▶ _Instructions to follow_
What you return should match the material below line for line, except that no image appears in it.

- Opening Delimiter -

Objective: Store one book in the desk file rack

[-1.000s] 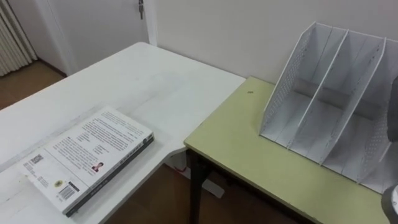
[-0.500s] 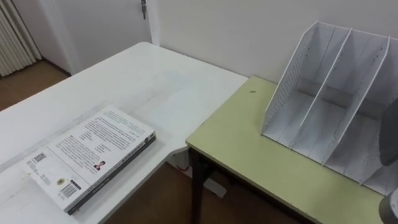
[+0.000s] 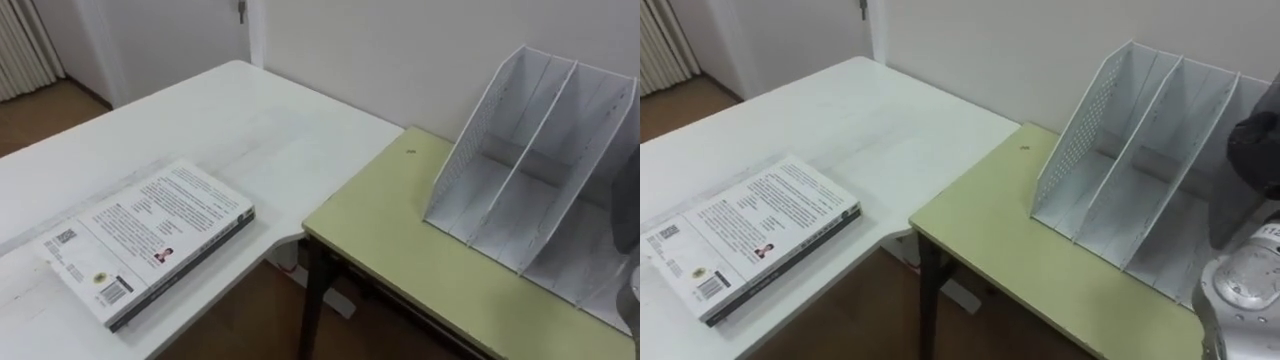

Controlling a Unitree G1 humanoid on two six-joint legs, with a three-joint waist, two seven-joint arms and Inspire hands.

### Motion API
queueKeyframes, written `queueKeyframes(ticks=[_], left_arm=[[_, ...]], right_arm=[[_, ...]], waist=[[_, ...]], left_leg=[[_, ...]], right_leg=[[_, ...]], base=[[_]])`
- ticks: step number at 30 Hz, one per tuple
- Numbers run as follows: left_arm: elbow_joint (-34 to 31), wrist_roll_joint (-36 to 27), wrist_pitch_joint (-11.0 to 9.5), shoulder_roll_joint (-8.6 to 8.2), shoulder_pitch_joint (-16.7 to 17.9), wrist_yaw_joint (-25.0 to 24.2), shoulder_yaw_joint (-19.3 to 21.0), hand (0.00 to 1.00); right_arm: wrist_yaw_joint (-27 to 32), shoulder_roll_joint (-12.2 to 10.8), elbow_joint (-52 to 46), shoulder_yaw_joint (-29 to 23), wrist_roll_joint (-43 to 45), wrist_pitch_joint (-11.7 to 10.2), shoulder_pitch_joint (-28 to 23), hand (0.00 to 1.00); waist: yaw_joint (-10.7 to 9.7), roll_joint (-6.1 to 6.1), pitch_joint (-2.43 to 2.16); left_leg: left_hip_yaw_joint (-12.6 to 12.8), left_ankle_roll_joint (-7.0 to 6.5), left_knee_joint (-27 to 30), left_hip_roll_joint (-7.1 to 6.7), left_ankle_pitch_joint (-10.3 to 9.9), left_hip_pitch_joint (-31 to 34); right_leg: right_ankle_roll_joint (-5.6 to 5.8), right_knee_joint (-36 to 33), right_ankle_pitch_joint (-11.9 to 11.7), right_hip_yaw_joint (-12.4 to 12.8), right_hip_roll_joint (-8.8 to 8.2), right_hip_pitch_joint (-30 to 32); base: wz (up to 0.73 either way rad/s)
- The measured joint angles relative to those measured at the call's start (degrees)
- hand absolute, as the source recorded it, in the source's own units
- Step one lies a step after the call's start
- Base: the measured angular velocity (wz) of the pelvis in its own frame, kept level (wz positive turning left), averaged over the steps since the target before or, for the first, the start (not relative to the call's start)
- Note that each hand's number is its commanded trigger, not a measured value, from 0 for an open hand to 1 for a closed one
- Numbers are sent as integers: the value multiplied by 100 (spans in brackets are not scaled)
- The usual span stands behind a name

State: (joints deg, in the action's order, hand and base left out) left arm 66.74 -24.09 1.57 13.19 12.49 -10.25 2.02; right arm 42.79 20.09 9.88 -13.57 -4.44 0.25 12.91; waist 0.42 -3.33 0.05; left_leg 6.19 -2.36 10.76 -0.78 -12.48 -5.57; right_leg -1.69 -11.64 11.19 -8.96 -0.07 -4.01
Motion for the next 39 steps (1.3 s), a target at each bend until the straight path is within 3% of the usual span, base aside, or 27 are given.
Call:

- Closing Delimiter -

▶ _The completed task_
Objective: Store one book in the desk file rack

[-1.000s] 
[-0.500s] 
[+0.000s] 

Controlling a Unitree G1 humanoid on two six-joint legs, with a three-joint waist, two seven-joint arms and Inspire hands.

### Motion API
queueKeyframes, written `queueKeyframes(ticks=[_], left_arm=[[_, ...]], right_arm=[[_, ...]], waist=[[_, ...]], left_leg=[[_, ...]], right_leg=[[_, ...]], base=[[_]])`
- ticks: step number at 30 Hz, one per tuple
- Numbers run as follows: left_arm: elbow_joint (-34 to 31), wrist_roll_joint (-36 to 27), wrist_pitch_joint (-11.0 to 9.5), shoulder_roll_joint (-8.6 to 8.2), shoulder_pitch_joint (-16.7 to 17.9), wrist_yaw_joint (-25.0 to 24.2), shoulder_yaw_joint (-19.3 to 21.0), hand (0.00 to 1.00); right_arm: wrist_yaw_joint (-27 to 32), shoulder_roll_joint (-12.2 to 10.8), elbow_joint (-52 to 46), shoulder_yaw_joint (-29 to 23), wrist_roll_joint (-43 to 45), wrist_pitch_joint (-11.7 to 10.2), shoulder_pitch_joint (-28 to 23), hand (0.00 to 1.00); waist: yaw_joint (-10.7 to 9.7), roll_joint (-6.1 to 6.1), pitch_joint (-2.43 to 2.16); left_leg: left_hip_yaw_joint (-12.6 to 12.8), left_ankle_roll_joint (-7.0 to 6.5), left_knee_joint (-27 to 30), left_hip_roll_joint (-7.1 to 6.7), left_ankle_pitch_joint (-10.3 to 9.9), left_hip_pitch_joint (-31 to 34); right_leg: right_ankle_roll_joint (-5.6 to 5.8), right_knee_joint (-36 to 33), right_ankle_pitch_joint (-11.9 to 11.7), right_hip_yaw_joint (-12.4 to 12.8), right_hip_roll_joint (-8.8 to 8.2), right_hip_pitch_joint (-30 to 32); base: wz (up to 0.73 either way rad/s)
- The measured joint angles relative to those measured at the call's start (degrees)
- hand absolute, as the source recorded it, in the source's own units
- Step one lies a step after the call's start
- Base: the measured angular velocity (wz) of the pelvis in its own frame, kept level (wz positive turning left), averaged over the steps since the target before or, for the first, the start (not relative to the call's start)
- Note that each hand's number is its commanded trigger, not a measured value, from 0 for an open hand to 1 for a closed one
- Numbers are sent as integers: the value multiplied by 100 (spans in brackets are not scaled)
- The usual span stands behind a name

State: (joints deg, in the action's order, hand and base left out) left arm 66.74 -24.09 1.57 13.19 12.49 -10.25 2.02; right arm 42.79 20.09 9.88 -13.57 -4.44 0.25 12.91; waist 0.42 -3.33 0.05; left_leg 6.19 -2.36 10.76 -0.78 -12.48 -5.57; right_leg -1.69 -11.64 11.19 -8.96 -0.07 -4.01
Motion for the next 39 steps (1.3 s), a target at each bend until the straight path is within 3% of the usual span, base aside, or 27 are given.
Call:

Work on this exercise is now finished.